▶ AVAILABLE DATA:
= Beginning of Section =

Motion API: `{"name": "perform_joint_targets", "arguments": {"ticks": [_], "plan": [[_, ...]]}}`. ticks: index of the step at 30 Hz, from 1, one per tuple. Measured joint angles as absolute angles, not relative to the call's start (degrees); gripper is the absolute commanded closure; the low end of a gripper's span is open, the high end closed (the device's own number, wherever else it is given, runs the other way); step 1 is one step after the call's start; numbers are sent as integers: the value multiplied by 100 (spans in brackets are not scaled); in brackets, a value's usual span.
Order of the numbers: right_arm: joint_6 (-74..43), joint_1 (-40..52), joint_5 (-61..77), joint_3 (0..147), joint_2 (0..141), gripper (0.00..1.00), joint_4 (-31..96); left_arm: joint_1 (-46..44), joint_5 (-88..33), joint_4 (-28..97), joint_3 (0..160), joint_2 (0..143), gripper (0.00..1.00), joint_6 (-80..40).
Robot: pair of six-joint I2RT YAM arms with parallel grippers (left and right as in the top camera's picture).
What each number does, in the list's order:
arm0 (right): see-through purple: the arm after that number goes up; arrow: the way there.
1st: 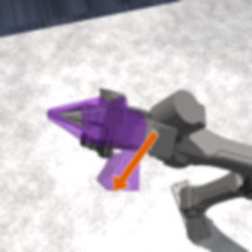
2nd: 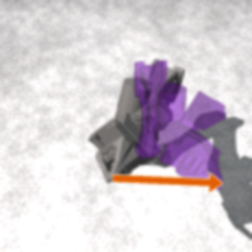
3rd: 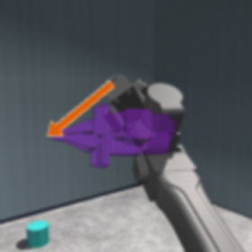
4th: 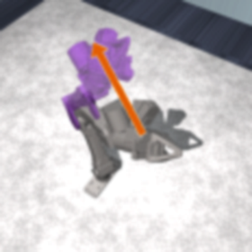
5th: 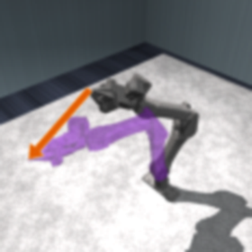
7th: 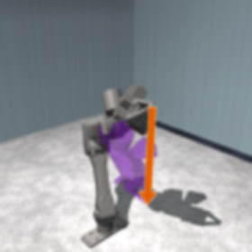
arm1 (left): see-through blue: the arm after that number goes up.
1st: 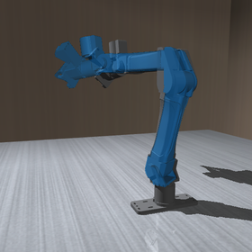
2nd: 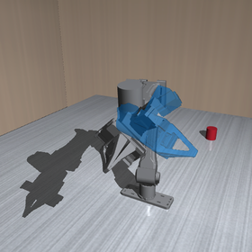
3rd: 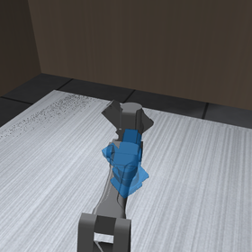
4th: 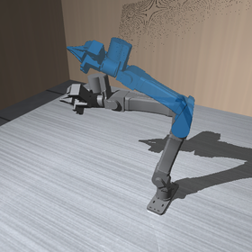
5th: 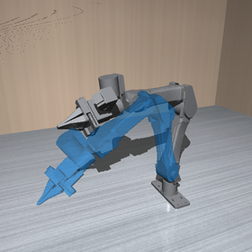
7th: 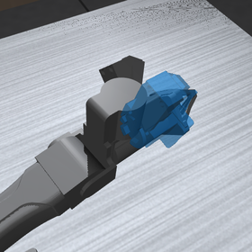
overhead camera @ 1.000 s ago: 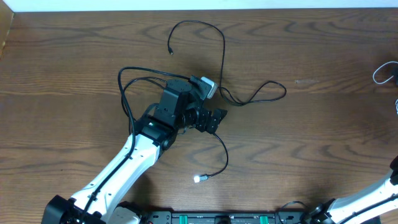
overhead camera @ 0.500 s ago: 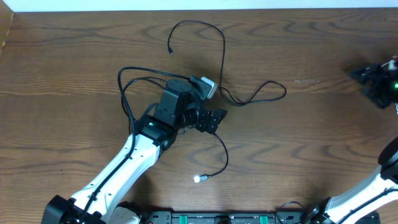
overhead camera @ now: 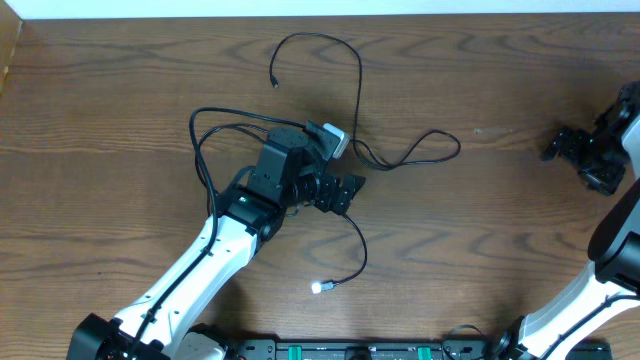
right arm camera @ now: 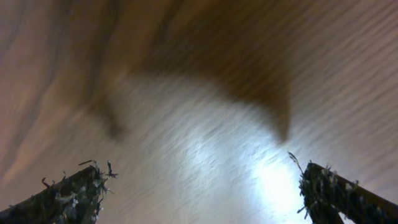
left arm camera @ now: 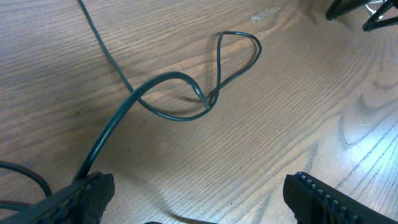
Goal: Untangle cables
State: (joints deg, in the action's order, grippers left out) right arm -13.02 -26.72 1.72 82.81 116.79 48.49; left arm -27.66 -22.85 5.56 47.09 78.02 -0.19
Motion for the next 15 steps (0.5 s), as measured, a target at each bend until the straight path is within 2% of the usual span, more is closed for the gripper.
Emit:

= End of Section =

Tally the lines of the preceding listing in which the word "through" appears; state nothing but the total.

▶ OUTPUT BELOW: 2